- Exercise goal
If a record contains an image, leave the image out and repeat everything else exactly.

- Records for processing
********************
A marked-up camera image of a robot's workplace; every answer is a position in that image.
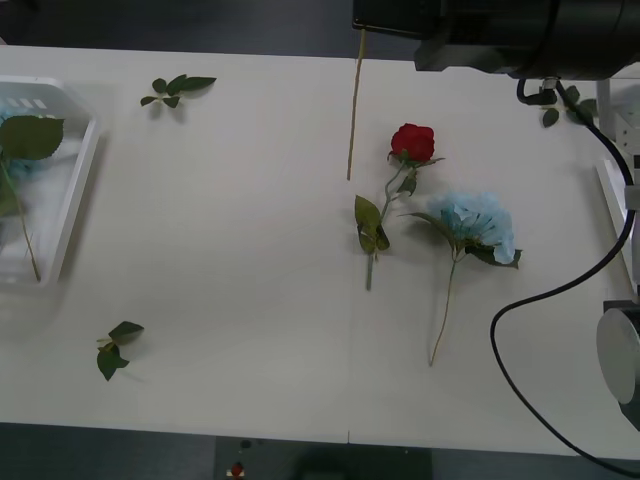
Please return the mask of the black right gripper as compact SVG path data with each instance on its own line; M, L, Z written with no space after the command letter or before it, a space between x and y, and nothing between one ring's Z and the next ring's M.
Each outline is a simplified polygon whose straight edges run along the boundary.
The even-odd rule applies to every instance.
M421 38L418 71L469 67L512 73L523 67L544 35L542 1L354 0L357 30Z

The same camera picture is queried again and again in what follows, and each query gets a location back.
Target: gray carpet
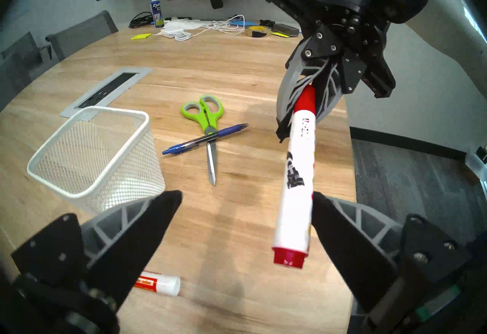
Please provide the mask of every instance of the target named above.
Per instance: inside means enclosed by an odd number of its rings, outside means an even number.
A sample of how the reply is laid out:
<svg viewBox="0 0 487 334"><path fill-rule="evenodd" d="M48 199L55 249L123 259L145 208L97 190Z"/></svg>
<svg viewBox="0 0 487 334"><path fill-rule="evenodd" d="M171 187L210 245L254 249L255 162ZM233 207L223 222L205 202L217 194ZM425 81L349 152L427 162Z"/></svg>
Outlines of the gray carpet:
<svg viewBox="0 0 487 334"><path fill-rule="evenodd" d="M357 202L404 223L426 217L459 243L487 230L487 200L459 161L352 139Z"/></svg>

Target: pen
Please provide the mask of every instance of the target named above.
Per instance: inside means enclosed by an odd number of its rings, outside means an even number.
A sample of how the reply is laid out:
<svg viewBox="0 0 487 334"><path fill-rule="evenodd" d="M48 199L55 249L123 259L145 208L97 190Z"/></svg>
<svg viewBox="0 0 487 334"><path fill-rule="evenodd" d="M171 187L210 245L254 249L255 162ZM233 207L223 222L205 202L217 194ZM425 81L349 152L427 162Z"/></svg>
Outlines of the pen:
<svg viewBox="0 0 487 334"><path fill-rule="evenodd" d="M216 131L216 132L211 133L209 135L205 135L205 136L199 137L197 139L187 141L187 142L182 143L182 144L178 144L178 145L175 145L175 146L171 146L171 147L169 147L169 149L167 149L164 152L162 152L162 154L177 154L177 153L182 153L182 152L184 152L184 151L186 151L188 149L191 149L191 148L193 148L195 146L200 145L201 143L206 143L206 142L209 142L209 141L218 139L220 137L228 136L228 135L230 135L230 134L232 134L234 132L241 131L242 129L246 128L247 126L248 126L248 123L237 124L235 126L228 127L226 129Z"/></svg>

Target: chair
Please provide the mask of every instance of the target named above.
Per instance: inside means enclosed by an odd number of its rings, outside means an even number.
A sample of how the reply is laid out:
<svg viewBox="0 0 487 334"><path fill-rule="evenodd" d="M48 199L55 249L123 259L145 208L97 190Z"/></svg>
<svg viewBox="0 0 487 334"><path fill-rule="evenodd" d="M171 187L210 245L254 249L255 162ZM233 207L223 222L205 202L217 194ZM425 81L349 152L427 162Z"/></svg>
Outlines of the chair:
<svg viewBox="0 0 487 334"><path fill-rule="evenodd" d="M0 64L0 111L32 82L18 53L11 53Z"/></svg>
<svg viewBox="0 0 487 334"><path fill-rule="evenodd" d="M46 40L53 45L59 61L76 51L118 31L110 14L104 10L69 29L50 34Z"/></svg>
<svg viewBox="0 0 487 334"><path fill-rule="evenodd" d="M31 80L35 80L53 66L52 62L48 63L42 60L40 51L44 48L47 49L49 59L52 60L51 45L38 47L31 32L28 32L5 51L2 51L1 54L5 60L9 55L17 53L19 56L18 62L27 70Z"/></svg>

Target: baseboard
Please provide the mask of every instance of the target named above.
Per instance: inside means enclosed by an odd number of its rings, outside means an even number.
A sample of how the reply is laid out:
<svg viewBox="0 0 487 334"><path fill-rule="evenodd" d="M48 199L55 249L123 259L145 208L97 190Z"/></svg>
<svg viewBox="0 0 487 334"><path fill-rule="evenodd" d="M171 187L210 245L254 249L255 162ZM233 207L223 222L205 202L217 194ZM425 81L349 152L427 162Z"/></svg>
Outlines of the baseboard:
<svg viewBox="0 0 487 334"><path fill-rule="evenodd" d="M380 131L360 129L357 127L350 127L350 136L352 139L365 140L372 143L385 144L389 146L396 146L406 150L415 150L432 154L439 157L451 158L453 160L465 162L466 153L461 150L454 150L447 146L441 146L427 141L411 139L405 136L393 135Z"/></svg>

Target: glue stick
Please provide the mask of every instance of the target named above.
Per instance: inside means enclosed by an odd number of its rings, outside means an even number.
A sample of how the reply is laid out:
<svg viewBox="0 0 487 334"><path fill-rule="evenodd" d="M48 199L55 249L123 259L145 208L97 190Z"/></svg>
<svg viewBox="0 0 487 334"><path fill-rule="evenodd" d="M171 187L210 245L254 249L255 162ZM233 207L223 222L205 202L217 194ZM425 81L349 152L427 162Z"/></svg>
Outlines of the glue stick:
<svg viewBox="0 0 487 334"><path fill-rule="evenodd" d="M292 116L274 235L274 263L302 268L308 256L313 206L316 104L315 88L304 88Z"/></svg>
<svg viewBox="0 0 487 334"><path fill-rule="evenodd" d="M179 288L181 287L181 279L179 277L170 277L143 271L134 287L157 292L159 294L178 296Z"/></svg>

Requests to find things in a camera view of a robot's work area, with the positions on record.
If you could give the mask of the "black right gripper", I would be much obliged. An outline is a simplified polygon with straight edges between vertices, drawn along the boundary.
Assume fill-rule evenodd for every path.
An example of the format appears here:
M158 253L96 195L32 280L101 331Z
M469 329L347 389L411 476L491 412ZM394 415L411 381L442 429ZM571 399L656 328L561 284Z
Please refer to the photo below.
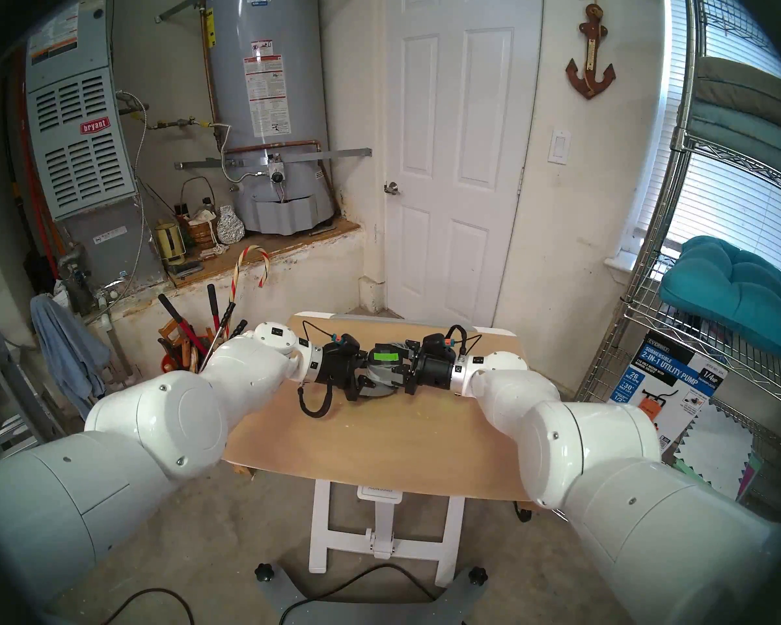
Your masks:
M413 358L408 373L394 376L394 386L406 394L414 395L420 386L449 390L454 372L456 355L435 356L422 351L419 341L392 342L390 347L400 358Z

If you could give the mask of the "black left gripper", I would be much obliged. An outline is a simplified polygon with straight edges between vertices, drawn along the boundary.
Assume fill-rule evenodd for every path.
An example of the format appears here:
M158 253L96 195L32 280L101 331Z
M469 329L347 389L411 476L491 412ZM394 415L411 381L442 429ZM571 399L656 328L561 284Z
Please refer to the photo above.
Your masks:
********************
- Task result
A marked-up camera image of a robot's workplace; every answer is a position in that image.
Please return the mask of the black right gripper as compact SVG path data with each instance on its own line; M, L, Z written with no space after the command letter or before it, a space between x and y, and nothing between one ring's Z and the next ring's M.
Each outline is a simplified polygon whose straight edges run along the boundary.
The even-odd rule applies to every instance.
M421 38L418 71L469 67L512 73L523 67L544 35L542 1L354 0L357 30Z

The same camera picture is queried again and again in what follows, and each query gets a location back.
Target: gray carpet
Please provide the mask of every instance of the target named above.
Per instance: inside means enclosed by an odd number of its rings, outside means an even number.
A sample of how the reply is laid out:
<svg viewBox="0 0 487 334"><path fill-rule="evenodd" d="M48 199L55 249L123 259L145 208L97 190Z"/></svg>
<svg viewBox="0 0 487 334"><path fill-rule="evenodd" d="M171 187L210 245L254 249L255 162ZM233 207L223 222L205 202L217 194ZM425 81L349 152L427 162Z"/></svg>
Outlines of the gray carpet:
<svg viewBox="0 0 487 334"><path fill-rule="evenodd" d="M357 202L404 223L426 217L459 243L487 230L487 200L459 161L352 139Z"/></svg>

Target: pen
Please provide the mask of every instance of the target named above.
Per instance: inside means enclosed by an odd number of its rings, outside means an even number.
A sample of how the reply is laid out:
<svg viewBox="0 0 487 334"><path fill-rule="evenodd" d="M48 199L55 249L123 259L145 208L97 190Z"/></svg>
<svg viewBox="0 0 487 334"><path fill-rule="evenodd" d="M171 187L210 245L254 249L255 162ZM233 207L223 222L205 202L217 194ZM425 81L349 152L427 162Z"/></svg>
Outlines of the pen:
<svg viewBox="0 0 487 334"><path fill-rule="evenodd" d="M216 131L216 132L211 133L209 135L205 135L205 136L199 137L197 139L187 141L187 142L182 143L182 144L178 144L178 145L175 145L175 146L171 146L171 147L169 147L169 149L167 149L164 152L162 152L162 154L177 154L177 153L182 153L182 152L184 152L184 151L186 151L188 149L191 149L191 148L193 148L195 146L200 145L201 143L206 143L206 142L209 142L209 141L218 139L220 137L228 136L228 135L230 135L230 134L232 134L234 132L241 131L242 129L246 128L247 126L248 126L248 123L237 124L235 126L228 127L226 129Z"/></svg>

Target: chair
Please provide the mask of every instance of the target named above.
Per instance: inside means enclosed by an odd number of its rings, outside means an even number.
A sample of how the reply is laid out:
<svg viewBox="0 0 487 334"><path fill-rule="evenodd" d="M48 199L55 249L123 259L145 208L97 190Z"/></svg>
<svg viewBox="0 0 487 334"><path fill-rule="evenodd" d="M171 187L210 245L254 249L255 162ZM233 207L223 222L205 202L217 194ZM425 81L349 152L427 162Z"/></svg>
Outlines of the chair:
<svg viewBox="0 0 487 334"><path fill-rule="evenodd" d="M0 64L0 111L32 82L18 53L11 53Z"/></svg>
<svg viewBox="0 0 487 334"><path fill-rule="evenodd" d="M46 40L53 45L59 61L76 51L118 31L110 14L104 10L69 29L50 34Z"/></svg>
<svg viewBox="0 0 487 334"><path fill-rule="evenodd" d="M31 80L35 80L53 66L52 62L48 63L42 60L40 51L44 48L47 49L49 59L52 60L51 45L38 47L31 32L28 32L5 51L2 51L1 54L5 60L9 55L17 53L19 56L18 62L27 70Z"/></svg>

Target: baseboard
Please provide the mask of every instance of the target named above.
Per instance: inside means enclosed by an odd number of its rings, outside means an even number.
A sample of how the reply is laid out:
<svg viewBox="0 0 487 334"><path fill-rule="evenodd" d="M48 199L55 249L123 259L145 208L97 190Z"/></svg>
<svg viewBox="0 0 487 334"><path fill-rule="evenodd" d="M171 187L210 245L254 249L255 162ZM233 207L223 222L205 202L217 194ZM425 81L349 152L427 162Z"/></svg>
Outlines of the baseboard:
<svg viewBox="0 0 487 334"><path fill-rule="evenodd" d="M380 131L360 129L357 127L350 127L350 136L352 139L365 140L372 143L385 144L389 146L396 146L406 150L415 150L432 154L439 157L451 158L453 160L465 162L466 153L461 150L454 150L447 146L441 146L427 141L411 139L405 136L393 135Z"/></svg>

Target: glue stick
Please provide the mask of every instance of the target named above.
Per instance: inside means enclosed by an odd number of its rings, outside means an even number.
A sample of how the reply is laid out:
<svg viewBox="0 0 487 334"><path fill-rule="evenodd" d="M48 199L55 249L123 259L145 208L97 190Z"/></svg>
<svg viewBox="0 0 487 334"><path fill-rule="evenodd" d="M171 187L210 245L254 249L255 162ZM233 207L223 222L205 202L217 194ZM425 81L349 152L427 162Z"/></svg>
Outlines of the glue stick:
<svg viewBox="0 0 487 334"><path fill-rule="evenodd" d="M292 116L274 235L274 263L302 268L308 256L313 206L316 104L315 88L304 88Z"/></svg>
<svg viewBox="0 0 487 334"><path fill-rule="evenodd" d="M179 288L181 287L181 279L179 277L170 277L143 271L134 287L157 292L159 294L178 296Z"/></svg>

Requests to find things in a camera view of a robot's work area, with the positions on record.
If you could give the mask of the "black right gripper", I would be much obliged. An outline is a simplified polygon with straight edges between vertices, drawn along the boundary.
Assume fill-rule evenodd for every path.
An example of the format appears here:
M158 253L96 195L32 280L101 331Z
M469 329L347 389L411 476L491 412ZM394 415L411 381L442 429ZM571 399L656 328L561 284Z
Please refer to the photo below.
Your masks:
M413 358L408 373L394 376L394 386L406 394L414 395L420 386L449 390L454 372L456 355L435 356L422 351L419 341L392 342L390 347L400 358Z

If you could give the mask of the "black left gripper", I would be much obliged. An outline is a simplified polygon with straight edges between vertices, drawn along the boundary.
Assume fill-rule evenodd for every path.
An example of the format appears here:
M158 253L96 195L32 280L101 331Z
M469 329L347 389L411 476L491 412ZM394 415L411 381L442 429ZM571 399L656 328L561 284Z
Please refer to the photo above.
Your masks:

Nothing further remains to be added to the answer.